── Supplied records ──
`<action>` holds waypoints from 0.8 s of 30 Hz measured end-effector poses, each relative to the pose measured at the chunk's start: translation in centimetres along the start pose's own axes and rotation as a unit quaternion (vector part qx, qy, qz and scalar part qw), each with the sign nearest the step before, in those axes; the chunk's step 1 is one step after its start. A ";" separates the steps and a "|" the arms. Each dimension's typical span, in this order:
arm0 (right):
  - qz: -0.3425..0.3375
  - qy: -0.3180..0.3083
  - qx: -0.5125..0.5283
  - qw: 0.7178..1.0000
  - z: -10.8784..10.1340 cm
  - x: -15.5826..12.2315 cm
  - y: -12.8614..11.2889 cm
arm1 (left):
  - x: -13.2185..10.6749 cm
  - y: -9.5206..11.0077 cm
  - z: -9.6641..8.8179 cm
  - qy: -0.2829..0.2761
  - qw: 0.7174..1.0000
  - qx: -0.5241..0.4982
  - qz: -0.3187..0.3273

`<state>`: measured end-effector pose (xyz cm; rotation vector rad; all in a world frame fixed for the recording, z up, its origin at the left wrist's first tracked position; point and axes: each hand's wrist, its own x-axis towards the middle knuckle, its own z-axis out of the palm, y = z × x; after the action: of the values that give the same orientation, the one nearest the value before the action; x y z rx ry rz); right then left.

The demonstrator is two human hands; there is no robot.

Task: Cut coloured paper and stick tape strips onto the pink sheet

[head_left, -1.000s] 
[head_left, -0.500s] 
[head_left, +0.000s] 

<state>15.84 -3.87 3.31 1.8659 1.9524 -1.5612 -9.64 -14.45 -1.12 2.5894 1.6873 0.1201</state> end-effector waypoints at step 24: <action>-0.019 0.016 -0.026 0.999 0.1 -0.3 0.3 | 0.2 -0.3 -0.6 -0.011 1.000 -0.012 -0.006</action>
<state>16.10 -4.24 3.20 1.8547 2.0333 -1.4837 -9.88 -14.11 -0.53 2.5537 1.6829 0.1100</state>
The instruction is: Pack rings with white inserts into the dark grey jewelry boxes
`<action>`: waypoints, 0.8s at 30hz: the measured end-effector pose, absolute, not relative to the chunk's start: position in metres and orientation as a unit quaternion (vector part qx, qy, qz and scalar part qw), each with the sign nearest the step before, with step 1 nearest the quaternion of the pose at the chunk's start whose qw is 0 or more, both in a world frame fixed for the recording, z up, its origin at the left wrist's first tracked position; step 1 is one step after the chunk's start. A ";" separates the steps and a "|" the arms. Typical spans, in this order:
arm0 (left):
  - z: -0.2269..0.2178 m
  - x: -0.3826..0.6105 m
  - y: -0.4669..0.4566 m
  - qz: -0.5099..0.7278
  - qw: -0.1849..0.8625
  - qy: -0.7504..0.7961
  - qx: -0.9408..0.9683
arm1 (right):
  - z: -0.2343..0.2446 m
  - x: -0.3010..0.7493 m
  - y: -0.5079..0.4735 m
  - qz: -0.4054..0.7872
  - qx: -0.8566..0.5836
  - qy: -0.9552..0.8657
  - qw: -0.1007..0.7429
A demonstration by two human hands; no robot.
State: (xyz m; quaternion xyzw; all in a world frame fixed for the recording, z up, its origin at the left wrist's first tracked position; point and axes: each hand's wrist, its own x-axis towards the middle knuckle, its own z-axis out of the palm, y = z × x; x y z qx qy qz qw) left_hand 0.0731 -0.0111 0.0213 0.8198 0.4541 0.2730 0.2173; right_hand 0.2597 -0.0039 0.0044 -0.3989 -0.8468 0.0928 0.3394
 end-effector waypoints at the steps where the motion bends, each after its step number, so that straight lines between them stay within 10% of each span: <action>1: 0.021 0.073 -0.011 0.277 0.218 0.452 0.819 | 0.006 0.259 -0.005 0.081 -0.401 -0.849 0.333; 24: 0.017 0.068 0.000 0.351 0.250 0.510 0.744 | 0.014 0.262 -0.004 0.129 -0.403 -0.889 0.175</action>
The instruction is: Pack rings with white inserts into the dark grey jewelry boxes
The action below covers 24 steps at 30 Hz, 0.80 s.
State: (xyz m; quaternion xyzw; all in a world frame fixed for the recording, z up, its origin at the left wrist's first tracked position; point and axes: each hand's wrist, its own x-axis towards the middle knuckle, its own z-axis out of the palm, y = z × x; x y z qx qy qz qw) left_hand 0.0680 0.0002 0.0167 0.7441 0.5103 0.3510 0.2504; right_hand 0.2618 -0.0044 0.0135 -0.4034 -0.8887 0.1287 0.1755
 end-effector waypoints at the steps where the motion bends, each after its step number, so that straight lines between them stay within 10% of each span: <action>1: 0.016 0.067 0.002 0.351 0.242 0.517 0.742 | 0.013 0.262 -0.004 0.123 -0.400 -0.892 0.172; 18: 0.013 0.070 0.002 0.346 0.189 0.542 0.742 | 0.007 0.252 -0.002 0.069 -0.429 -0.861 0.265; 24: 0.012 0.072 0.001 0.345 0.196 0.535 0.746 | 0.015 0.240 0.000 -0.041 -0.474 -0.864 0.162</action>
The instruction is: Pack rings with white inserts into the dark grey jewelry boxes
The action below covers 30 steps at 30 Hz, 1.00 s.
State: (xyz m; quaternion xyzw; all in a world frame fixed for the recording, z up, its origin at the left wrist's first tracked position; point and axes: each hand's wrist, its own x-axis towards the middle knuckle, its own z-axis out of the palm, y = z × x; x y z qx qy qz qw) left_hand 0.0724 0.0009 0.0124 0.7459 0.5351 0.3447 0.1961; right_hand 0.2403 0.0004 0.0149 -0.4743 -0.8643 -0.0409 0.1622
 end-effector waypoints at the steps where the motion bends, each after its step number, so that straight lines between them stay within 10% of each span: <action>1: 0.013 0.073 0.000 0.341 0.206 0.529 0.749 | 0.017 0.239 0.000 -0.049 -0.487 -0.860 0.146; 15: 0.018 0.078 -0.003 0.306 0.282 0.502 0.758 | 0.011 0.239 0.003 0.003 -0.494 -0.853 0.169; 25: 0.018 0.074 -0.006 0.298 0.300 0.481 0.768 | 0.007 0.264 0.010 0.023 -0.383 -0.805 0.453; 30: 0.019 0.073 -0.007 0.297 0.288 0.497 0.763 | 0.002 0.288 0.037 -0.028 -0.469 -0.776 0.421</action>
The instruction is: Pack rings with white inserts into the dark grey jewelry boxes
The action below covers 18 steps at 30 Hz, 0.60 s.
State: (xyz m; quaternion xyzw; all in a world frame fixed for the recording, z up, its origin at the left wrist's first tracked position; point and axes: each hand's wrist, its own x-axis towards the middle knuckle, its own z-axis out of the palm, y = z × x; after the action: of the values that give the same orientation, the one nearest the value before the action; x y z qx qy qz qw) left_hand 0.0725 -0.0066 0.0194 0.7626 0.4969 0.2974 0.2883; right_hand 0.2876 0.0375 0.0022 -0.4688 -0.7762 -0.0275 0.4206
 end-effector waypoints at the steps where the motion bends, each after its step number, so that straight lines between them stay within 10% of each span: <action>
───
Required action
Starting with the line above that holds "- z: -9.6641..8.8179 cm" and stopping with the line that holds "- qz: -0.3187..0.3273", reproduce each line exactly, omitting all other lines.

Task response
  - z: -9.6641..8.8179 cm
  - qy: -0.2829..0.2761
  - qw: 0.7174..1.0000
  - qx: -0.5241..0.4982
  - qz: -0.3187..0.3273

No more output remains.